Cutts On 404s Vs. 410s: Webmasters Shoot Often Themselves In The Foot
Written by Chris Crum
  • Google’s latest Webmaster Help video, unlike the one before it, is very webmaster oriented. In it, Matt Cutts discusses how Google handles 404s versus how it handles 410s.

    “Whenever a browser or Googlebot asks for a page, the web server sends back a status code,” he says. ‘200 might mean everything went totally fine. 404 means the page was not found. 410 typically means ‘gone,’ as in the page is not found, and we do not expect it to come back. So 410 has a little more of a connotation that this page is permanently gone. So the short answer is that we do sometimes treat 404s and 410s a little bit differently, but for the most part, you shouldn’t worry about it. If a page is gone, and you think it’s temporary, go ahead and use a 404. If a page is gone, and you know no other page that should substitute for it…you don’t have anywhere else that you should point to, and you know that that page is gone and never coming back, then go ahead and serve a 410.”
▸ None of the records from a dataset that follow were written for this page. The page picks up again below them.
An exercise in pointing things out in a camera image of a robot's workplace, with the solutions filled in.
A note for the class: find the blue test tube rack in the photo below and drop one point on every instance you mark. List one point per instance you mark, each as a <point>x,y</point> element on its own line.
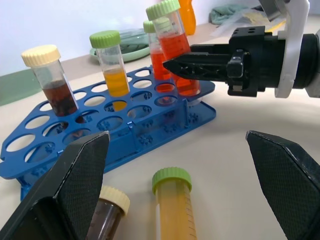
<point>150,130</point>

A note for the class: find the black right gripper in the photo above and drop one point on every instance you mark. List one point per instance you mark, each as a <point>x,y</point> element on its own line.
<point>262,62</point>

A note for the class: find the pale green plate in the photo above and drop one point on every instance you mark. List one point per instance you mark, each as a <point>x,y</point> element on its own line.
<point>135,50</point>

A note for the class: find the brown tube with cream cap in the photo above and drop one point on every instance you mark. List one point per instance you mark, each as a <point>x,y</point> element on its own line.
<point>60,95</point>
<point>107,217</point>

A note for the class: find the green mat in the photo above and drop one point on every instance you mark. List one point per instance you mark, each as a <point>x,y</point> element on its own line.
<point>15,85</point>

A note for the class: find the clear plastic bag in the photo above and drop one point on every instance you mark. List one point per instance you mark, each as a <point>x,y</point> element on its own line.
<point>225,29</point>

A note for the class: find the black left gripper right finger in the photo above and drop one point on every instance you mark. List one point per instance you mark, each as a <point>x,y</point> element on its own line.
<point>287,180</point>

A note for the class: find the green cloth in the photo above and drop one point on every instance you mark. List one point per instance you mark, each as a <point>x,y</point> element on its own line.
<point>225,13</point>

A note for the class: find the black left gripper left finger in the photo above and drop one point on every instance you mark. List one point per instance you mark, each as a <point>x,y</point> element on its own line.
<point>75,180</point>

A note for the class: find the orange plastic bottle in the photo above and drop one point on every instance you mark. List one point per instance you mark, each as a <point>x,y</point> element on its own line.
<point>188,17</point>

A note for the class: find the red tube with green cap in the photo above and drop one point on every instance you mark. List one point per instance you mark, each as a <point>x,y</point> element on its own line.
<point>175,42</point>
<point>157,62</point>

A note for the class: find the yellow tube with green cap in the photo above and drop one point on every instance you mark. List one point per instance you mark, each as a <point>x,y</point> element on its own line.
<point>175,212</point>
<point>116,82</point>

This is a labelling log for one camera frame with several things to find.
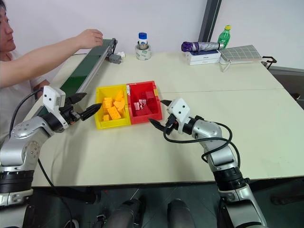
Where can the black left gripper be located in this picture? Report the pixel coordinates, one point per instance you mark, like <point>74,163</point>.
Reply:
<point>71,116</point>

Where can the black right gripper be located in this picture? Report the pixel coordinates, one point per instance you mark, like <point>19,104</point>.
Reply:
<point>171,124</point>

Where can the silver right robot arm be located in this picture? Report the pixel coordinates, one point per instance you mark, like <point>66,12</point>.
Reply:
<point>218,142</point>

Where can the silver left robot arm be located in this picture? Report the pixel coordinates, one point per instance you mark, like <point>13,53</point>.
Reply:
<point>21,142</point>

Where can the person's bare forearm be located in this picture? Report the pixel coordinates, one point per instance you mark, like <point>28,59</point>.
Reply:
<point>35,61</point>

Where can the green conveyor belt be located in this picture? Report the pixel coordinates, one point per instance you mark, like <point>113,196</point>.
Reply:
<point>83,71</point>

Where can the person's bare hand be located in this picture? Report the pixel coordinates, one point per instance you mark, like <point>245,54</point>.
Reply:
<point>91,38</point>

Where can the red plastic bin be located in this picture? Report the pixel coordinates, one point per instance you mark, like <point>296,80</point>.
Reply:
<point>156,114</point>

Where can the tall red block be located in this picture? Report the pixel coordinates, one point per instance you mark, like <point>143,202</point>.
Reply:
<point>153,106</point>

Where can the yellow plastic bin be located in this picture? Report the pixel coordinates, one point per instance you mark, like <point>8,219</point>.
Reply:
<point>99,118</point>

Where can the red cube block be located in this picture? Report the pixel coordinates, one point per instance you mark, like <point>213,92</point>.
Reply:
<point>149,95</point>

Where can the red studded brick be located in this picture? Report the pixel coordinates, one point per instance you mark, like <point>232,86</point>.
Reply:
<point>138,106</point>

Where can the small yellow brick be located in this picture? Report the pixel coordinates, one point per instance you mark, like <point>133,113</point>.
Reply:
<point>106,118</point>

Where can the large yellow studded brick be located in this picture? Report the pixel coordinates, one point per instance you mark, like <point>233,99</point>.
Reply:
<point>114,113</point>

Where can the yellow half-round block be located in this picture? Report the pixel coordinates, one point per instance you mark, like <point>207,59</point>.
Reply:
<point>119,105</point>

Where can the yellow triangular block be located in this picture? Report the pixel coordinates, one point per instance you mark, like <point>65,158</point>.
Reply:
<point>120,95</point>

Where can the crumpled white paper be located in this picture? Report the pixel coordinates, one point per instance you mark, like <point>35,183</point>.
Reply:
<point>121,54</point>

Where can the white phone box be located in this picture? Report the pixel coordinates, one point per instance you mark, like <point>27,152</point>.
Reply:
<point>202,54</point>
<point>204,61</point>

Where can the person's white shirt torso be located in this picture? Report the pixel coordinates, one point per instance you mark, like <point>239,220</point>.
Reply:
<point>14,95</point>

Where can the white bottle blue cap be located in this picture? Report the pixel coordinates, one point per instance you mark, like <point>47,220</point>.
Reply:
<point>143,39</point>

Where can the purple folded umbrella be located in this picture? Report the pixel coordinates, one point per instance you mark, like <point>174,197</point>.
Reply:
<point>199,46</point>

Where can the green plastic bottle yellow cap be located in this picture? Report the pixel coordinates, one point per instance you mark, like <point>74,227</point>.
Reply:
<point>224,38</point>

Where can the grey checked pouch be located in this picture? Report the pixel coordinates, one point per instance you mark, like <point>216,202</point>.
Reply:
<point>240,53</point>

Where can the dark rounded shape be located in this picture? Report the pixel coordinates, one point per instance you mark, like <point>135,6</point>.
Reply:
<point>126,213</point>
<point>180,213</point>

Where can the person's head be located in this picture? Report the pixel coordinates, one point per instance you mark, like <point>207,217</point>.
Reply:
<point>6,31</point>

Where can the black table clamp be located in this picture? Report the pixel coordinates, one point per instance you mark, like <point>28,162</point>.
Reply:
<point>269,61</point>

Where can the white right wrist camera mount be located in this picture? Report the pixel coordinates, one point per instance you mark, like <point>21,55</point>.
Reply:
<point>178,109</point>

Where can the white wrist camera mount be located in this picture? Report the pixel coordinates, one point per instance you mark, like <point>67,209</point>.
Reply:
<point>178,109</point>
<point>51,97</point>

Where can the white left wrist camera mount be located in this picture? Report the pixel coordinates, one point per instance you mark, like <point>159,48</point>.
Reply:
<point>51,97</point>

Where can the grey wall pillar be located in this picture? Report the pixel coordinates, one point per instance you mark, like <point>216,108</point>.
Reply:
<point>209,21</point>

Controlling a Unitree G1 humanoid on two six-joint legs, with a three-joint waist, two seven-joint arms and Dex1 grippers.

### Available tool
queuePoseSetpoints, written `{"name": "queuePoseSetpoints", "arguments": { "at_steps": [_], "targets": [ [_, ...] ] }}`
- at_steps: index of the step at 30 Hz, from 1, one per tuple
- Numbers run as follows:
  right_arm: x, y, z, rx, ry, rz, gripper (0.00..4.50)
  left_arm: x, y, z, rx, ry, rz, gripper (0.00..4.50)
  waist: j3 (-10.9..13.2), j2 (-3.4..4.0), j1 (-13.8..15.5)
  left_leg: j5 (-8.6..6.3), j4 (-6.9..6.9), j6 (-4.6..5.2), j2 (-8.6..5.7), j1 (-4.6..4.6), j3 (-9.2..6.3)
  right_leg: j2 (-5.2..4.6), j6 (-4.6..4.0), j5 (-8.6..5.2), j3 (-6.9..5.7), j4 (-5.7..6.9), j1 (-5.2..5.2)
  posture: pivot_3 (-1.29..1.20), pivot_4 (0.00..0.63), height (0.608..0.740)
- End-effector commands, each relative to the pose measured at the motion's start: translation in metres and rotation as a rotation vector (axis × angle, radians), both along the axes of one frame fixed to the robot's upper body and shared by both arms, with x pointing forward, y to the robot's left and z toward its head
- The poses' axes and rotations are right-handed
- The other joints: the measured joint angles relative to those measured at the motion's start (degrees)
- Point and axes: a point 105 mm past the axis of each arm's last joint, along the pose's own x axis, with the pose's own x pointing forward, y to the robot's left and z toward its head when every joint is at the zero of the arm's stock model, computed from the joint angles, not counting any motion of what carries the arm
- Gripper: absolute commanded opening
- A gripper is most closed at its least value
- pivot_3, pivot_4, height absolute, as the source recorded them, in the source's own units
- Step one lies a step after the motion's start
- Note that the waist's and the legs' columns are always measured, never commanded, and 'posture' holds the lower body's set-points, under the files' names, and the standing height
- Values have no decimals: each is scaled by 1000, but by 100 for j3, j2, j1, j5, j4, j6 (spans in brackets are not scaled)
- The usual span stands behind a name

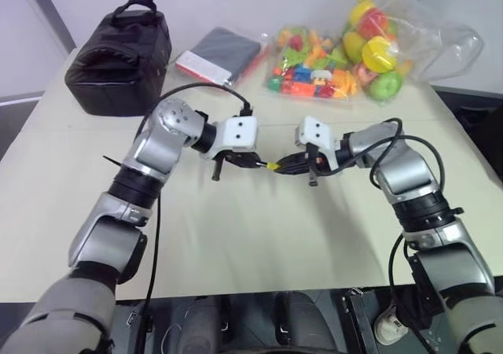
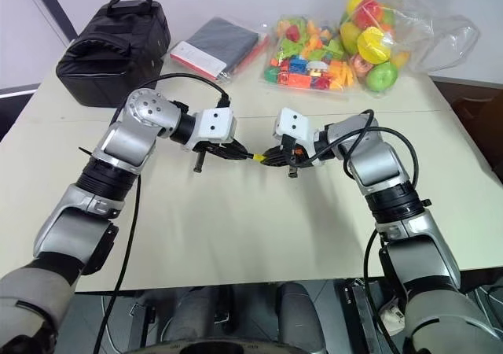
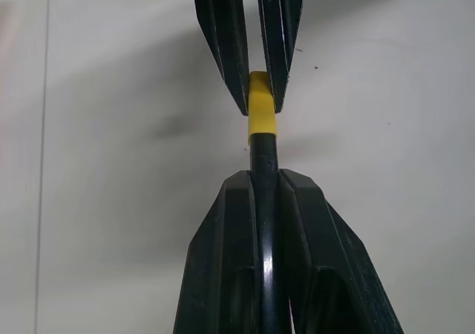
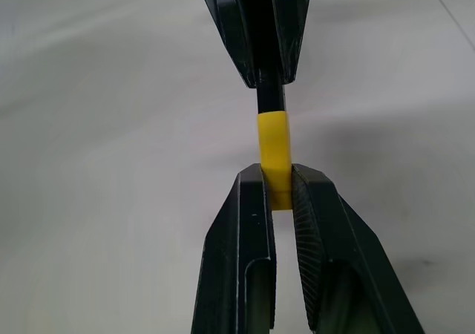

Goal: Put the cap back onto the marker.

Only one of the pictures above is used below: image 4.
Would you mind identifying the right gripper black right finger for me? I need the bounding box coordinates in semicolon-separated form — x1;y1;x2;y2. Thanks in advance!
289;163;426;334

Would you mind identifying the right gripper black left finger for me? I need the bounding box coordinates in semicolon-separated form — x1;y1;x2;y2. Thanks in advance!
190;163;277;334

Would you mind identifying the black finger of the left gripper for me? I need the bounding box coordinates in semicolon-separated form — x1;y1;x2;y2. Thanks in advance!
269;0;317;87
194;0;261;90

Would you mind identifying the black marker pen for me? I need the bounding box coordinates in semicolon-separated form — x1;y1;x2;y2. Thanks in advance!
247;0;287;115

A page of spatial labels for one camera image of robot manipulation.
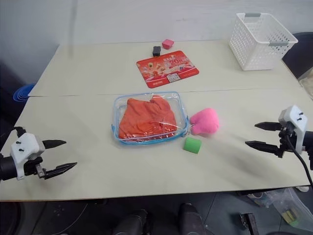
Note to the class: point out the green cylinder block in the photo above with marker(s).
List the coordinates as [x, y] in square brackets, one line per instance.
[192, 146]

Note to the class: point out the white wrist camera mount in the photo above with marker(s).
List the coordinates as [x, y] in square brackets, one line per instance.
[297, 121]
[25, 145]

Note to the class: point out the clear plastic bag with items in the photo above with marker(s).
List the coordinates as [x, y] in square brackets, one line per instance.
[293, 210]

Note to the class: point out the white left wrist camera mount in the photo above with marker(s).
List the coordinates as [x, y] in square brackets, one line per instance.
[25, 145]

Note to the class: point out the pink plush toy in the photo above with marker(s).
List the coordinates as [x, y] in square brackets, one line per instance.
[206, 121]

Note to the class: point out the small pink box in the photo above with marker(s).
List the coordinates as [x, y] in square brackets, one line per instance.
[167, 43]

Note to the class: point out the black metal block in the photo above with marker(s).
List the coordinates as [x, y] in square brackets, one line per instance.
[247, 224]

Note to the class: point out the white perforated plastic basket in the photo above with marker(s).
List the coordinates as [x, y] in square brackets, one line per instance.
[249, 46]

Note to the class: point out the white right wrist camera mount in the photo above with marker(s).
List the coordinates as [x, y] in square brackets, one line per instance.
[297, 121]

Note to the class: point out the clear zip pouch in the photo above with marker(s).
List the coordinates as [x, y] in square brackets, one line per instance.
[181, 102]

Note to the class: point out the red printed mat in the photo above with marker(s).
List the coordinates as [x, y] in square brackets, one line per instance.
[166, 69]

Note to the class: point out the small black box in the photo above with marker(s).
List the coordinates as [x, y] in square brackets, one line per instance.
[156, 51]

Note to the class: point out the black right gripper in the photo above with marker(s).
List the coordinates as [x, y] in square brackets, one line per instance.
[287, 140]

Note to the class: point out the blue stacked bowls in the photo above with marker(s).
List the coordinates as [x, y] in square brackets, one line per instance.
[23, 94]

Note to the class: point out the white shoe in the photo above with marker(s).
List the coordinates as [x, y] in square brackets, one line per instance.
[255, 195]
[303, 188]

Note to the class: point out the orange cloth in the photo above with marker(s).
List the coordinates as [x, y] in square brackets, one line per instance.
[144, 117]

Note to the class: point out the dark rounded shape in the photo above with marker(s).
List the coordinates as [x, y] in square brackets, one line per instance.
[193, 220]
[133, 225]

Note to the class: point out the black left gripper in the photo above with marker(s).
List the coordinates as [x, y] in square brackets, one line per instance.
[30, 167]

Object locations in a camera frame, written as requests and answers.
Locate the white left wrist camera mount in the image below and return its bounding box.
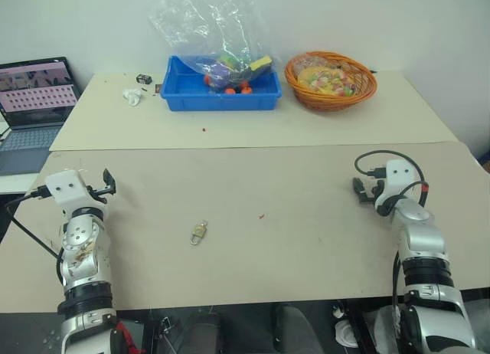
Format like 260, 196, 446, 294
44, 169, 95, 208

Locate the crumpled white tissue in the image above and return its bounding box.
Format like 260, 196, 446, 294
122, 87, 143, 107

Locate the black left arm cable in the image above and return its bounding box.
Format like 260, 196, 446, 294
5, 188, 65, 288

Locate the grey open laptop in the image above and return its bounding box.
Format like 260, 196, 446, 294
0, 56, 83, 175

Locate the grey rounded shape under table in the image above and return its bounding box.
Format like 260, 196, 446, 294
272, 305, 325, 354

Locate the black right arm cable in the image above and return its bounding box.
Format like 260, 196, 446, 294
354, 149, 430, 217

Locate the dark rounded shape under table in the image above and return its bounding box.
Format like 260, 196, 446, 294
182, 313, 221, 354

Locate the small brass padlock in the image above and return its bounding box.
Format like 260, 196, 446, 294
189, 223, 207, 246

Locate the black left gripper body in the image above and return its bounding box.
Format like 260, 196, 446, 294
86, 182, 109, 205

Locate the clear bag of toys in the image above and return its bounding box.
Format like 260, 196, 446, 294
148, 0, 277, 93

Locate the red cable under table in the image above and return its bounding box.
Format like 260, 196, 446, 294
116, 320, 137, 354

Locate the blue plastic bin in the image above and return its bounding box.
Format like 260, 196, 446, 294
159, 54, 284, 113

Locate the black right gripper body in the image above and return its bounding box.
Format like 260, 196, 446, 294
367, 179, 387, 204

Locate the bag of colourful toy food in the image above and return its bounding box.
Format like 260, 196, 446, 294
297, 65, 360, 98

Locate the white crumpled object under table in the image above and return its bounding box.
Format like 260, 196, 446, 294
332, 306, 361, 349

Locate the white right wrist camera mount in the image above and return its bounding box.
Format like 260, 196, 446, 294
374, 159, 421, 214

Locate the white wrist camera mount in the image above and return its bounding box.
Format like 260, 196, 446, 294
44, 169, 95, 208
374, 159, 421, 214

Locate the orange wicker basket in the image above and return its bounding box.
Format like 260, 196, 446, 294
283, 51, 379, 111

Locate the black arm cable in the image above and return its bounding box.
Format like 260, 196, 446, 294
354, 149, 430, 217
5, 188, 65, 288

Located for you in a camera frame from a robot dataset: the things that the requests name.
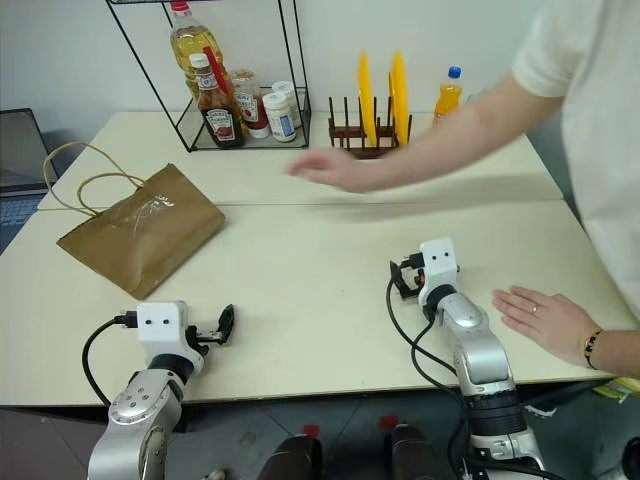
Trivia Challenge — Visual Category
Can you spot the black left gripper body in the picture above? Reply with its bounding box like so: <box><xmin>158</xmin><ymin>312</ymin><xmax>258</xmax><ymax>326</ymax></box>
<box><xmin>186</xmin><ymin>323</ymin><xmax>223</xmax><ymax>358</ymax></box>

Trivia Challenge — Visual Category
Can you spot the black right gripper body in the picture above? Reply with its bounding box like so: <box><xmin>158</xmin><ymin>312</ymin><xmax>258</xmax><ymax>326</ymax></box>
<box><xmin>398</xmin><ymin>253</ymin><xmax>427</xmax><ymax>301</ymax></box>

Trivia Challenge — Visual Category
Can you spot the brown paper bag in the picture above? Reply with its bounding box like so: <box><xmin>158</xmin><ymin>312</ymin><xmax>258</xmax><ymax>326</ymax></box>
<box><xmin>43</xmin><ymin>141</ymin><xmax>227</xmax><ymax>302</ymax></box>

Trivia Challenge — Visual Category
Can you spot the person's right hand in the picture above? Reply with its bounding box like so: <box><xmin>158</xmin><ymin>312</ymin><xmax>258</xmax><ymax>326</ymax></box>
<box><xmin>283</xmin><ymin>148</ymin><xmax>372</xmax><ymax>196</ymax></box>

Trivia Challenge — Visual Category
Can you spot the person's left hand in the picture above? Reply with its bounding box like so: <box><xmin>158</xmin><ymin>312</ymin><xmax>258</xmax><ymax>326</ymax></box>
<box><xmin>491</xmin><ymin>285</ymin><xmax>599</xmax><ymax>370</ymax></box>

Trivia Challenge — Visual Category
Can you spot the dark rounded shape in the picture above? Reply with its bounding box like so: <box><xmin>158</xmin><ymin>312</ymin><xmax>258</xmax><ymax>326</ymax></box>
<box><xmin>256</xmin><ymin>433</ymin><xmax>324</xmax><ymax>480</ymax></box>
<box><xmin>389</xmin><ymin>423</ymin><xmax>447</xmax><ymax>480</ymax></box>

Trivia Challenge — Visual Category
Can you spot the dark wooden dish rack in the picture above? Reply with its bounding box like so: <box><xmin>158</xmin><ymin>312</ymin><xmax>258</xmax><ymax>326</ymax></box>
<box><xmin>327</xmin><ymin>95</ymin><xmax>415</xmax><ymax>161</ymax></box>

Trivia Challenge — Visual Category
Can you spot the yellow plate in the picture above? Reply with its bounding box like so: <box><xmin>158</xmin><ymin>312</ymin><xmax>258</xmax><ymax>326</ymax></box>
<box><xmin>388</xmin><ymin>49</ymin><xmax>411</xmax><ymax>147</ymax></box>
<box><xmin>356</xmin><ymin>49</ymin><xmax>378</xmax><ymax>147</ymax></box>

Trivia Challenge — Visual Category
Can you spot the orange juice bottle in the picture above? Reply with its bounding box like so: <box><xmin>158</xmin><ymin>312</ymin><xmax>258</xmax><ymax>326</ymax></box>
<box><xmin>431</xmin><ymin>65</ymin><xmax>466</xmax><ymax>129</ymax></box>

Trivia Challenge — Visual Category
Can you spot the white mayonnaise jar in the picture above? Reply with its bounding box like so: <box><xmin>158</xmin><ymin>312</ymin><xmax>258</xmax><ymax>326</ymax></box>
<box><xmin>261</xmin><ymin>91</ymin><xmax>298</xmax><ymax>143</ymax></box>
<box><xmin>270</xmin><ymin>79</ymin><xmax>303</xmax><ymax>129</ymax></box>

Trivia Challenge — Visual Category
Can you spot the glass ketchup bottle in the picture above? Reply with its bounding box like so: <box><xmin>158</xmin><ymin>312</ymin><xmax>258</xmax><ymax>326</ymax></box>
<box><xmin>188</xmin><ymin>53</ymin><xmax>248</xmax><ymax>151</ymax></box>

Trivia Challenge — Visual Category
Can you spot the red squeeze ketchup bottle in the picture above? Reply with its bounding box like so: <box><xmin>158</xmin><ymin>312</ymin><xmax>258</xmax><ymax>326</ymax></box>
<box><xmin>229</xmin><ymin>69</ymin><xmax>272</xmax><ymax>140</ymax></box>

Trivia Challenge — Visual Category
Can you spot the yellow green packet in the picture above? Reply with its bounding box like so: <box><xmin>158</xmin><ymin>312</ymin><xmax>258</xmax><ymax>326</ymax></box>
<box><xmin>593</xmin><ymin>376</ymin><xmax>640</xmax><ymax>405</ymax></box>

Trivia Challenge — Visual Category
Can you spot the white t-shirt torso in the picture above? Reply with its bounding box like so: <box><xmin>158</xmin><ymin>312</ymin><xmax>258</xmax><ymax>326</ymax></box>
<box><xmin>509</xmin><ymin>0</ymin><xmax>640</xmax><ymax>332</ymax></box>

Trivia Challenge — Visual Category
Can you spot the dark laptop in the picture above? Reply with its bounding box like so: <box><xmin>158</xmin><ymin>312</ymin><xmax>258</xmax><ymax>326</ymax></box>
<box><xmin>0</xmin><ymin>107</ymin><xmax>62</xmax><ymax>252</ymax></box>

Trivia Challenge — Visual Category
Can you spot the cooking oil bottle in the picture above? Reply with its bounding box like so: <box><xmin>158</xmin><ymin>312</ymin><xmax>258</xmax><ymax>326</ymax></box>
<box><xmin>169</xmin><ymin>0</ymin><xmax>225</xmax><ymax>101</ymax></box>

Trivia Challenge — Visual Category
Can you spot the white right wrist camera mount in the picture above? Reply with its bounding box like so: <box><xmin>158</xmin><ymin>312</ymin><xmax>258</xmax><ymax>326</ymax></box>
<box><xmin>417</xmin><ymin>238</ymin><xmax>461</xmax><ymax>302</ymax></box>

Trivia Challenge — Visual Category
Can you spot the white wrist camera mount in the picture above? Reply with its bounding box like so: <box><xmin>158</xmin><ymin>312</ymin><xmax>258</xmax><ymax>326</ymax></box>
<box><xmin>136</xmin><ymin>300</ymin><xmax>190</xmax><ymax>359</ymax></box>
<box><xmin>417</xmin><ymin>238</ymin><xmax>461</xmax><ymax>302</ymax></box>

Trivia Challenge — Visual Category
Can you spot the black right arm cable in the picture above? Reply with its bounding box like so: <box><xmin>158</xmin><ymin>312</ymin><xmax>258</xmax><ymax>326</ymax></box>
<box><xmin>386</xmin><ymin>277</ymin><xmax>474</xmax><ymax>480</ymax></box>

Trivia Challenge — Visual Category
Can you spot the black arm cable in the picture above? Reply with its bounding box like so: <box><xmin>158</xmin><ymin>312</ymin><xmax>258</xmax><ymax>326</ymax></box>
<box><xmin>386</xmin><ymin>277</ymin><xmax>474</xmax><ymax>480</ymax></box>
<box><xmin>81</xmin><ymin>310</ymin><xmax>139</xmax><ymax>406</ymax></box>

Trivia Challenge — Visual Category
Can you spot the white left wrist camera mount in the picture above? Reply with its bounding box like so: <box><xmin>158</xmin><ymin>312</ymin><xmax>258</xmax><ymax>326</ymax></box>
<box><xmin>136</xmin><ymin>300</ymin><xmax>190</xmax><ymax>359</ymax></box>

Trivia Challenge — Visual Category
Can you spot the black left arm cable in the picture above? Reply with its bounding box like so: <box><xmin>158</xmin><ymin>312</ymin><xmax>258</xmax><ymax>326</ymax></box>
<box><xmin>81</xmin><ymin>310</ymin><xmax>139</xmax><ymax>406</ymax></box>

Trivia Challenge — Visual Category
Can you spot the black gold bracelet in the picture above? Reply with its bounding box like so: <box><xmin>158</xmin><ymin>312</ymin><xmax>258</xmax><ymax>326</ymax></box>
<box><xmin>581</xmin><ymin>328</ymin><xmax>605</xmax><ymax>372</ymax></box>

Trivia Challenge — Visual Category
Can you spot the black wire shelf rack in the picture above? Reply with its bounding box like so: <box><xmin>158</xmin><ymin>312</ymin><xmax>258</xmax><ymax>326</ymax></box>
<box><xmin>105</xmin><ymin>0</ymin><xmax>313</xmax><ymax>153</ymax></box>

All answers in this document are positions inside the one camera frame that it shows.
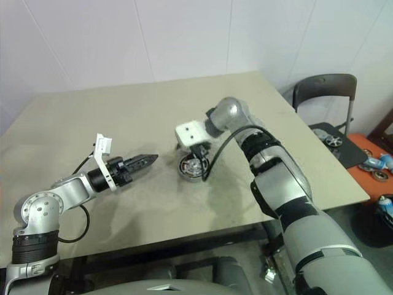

    “It turns out, webmasters shoot themselves in the foot pretty often,” he continues. “Pages go missing, people misconfigure sites, sites go down, people block Googlebot by accident, people block regular users by accident…so if you look at the entire web, the crawl team has to design to be robust against that. So 404, along with, I think, 401s and maybe 403s, if we see a page, and we get a 404, we are gonna protect that page for 24 hours in the crawling system. So we sort of wait, and we say, ‘Well, maybe that was a transient 404. Maybe it wasn’t really intended to be a page not found.’ And so in the crawling system, it will be protected for 24 hours. If we see a 410, then the crawling system says, ‘OK, we assume the webmaster knows what they’re doing because they went off the beaten path to deliberately say that this page is gone.’ So they immediately convert that 410 to an error, rather than protecting it for 24 hours.”

    “Don’t take this too much the wrong way, Cutts adds. “We’ll still go back and recheck, and make sure, are those pages really gone or maybe the pages have come back alive again, and I wouldn’t rely on the assumption that that behavior will always be exactly the same. In general, sometimes webmasters get a little too caught up in tiny little details, and so if a page is gone, it’s fine to serve a 404. If you know it’s gone for real, it’s fine to serve a 410, but we’ll design our crawling system to try to be robust, but if your site goes down, or if you get hacked or whatever, that we try to make sure than we can still find the good content whenever it’s available.”

    He also notes that these details can change. Long story short, don’t worry about it that much.